Your task: Nothing but the pictures is dropped; write out all the remaining data below exactly.

Data excerpt:
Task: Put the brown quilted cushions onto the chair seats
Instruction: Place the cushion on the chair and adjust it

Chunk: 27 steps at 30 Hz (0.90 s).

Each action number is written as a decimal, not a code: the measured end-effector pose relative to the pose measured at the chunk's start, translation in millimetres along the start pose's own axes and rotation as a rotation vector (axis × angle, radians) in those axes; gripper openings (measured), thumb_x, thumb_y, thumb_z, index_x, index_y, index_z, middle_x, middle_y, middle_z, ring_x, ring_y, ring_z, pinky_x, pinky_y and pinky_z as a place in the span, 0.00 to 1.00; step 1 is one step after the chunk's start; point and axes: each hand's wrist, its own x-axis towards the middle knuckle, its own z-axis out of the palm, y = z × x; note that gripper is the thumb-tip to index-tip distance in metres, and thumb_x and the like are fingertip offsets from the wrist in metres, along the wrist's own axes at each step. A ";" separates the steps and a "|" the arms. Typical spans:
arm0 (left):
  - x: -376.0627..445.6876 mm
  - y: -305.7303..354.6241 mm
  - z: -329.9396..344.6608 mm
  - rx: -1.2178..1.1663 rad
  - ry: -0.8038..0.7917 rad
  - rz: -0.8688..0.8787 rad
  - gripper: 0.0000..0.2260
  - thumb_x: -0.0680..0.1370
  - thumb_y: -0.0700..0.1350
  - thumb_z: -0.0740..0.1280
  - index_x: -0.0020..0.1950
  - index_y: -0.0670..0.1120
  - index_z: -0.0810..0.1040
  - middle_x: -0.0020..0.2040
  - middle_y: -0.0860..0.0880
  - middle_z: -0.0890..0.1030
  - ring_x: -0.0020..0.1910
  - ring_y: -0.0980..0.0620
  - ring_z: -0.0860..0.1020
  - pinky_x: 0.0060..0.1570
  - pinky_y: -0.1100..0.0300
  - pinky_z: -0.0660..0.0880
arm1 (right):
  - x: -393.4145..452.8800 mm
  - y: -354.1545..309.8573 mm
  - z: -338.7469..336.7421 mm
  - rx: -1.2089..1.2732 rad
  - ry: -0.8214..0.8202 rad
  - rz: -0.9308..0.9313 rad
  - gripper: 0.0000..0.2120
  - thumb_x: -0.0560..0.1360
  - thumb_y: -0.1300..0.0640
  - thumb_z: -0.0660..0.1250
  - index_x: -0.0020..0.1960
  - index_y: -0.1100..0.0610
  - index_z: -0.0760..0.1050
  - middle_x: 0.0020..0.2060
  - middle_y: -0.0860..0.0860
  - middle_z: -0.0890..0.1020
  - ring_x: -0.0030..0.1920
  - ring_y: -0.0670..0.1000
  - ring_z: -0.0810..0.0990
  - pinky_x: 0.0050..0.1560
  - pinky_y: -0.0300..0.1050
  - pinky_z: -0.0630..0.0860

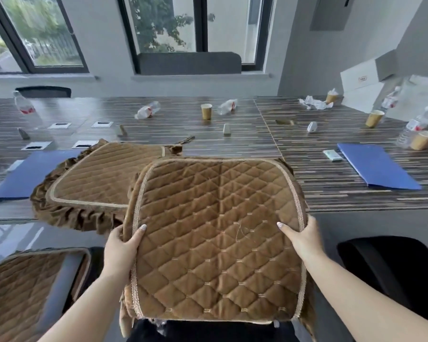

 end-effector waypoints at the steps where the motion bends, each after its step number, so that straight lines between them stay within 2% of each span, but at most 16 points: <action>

Your response:
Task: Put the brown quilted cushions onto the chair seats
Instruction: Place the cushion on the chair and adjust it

Chunk: 27 steps at 30 Hz (0.90 s).

Each action number is written as a decimal, not a code: the measured end-effector pose relative to the pose measured at the chunk's start, translation in millimetres along the start pose's own axes and rotation as a rotation vector (axis × angle, radians) in those axes; gripper openings (measured), thumb_x, thumb_y, thumb_z, index_x, index_y, index_z, middle_x, middle_y, middle_z, ring_x, ring_y, ring_z, pinky_x, pinky_y and pinky_z as a place in the span, 0.00 to 1.00; step 1 is one step after the chunk's start; point and axes: each hand's wrist, its own x-axis towards the middle knuckle, its own z-axis out of the palm, y = z × x; note that gripper is the thumb-tip to index-tip distance in metres, and thumb_x and the like are fingertip offsets from the wrist in metres, along the wrist's own axes at each step. A ";" separates the steps and a "|" the arms. Typical spans:
arm0 (left):
  - x: -376.0627..445.6876 mm
  - y: -305.7303..354.6241 mm
  - z: -329.9396..344.6608 mm
  - rx: -1.2178..1.1663 rad
  - ry: -0.8038..0.7917 rad
  - rz: -0.8688..0.8787 rad
  - gripper: 0.0000..0.2260
  - thumb_x: -0.0680..0.1370
  - thumb_y: -0.0700..0.1350
  - thumb_z: -0.0740..0.1280
  - index_x: -0.0020..0.1950
  - index_y: -0.0670..0.1120
  - index_z: -0.0810..0.1040
  - middle_x: -0.0020..0.2040
  - middle_y: -0.0860..0.0880
  - middle_z: -0.0890..0.1030
  - ring_x: -0.0020..0.1910
  - ring_y: -0.0980..0.0620
  - ring_z: -0.0860..0.1020
  - pinky_x: 0.0060..0.1570
  - pinky_y: -0.1100..0.0300
  - pinky_z: -0.0660..0.0880
arm1 (right):
  - x: -393.4145..452.8800 mm
  - y: -354.1545..309.8573 mm
  - z: -338.7469..336.7421 mm
  - rx: -1.2089..1.2732 rad
  - ry: -0.8214..0.8202 rad
  - rz: -0.9308..0.9313 rad
  - gripper: 0.0000..0.2120
  - thumb_x: -0.0560..0.1360
  - thumb_y: -0.1300..0.0640
  - thumb_z: -0.0660..0.1250
  - index_x: -0.0020..0.1960
  - index_y: -0.1100..0.0610
  - index_z: -0.0760..0.1050
  - middle_x: 0.0020..0.2060
  - middle_y: -0.0860..0.0860
  - middle_z: -0.0890..0.1020
  - ring_x: -0.0030..0.1920
  - ring_y: -0.0670..0.1000
  - ring_z: -0.0810..0.0990
  - pinky_x: 0.0050..0.1560
  - pinky_y: -0.0300..0.1050
  - pinky_z: -0.0630..0.0860


 end-effector waypoints at the steps where the motion bends, each after its step number, so that straight lines between them stay within 2% of each span, but at most 16 points: <action>

This answer is complete as it stands.